## Task statement:
From the line with "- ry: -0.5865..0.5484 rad" down to the final line of the material below, quote every line exactly and leave out all lines before it.

*** Opening Information shown ***

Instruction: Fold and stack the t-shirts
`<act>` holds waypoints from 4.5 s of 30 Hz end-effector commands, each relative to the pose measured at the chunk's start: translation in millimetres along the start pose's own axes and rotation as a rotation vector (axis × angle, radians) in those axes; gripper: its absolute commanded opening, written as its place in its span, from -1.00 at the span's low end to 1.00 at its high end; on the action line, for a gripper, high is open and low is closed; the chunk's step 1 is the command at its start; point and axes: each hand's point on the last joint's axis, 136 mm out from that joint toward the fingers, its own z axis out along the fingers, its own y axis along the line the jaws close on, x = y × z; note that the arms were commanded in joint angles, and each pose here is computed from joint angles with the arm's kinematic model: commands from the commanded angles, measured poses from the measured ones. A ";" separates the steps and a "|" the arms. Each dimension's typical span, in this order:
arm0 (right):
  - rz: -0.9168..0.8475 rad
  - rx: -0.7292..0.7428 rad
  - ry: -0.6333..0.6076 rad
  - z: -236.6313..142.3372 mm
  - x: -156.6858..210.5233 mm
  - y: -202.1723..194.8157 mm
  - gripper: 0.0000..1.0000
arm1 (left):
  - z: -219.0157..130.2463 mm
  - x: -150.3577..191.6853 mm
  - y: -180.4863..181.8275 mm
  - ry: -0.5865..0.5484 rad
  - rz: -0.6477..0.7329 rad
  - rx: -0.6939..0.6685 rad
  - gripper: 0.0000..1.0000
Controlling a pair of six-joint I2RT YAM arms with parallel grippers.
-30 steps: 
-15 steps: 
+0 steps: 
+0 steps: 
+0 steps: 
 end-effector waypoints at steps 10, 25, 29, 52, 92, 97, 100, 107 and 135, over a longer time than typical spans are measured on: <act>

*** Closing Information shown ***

## Result:
  - ry: -0.5865..0.5484 rad
  - rz: -0.6477..0.7329 rad
  - rx: -0.6939..0.6685 rad
  - gripper: 0.0000..1.0000
Controlling a pair of six-joint I2RT YAM arms with parallel grippers.
-30 steps: 
-15 steps: 
+0 steps: 
+0 steps: 
+0 steps: 
 end-effector waypoints at steps 10, 25, 29, 52, 92, 97, 100, 107 and 135, over a longer time than typical spans are measured on: <act>

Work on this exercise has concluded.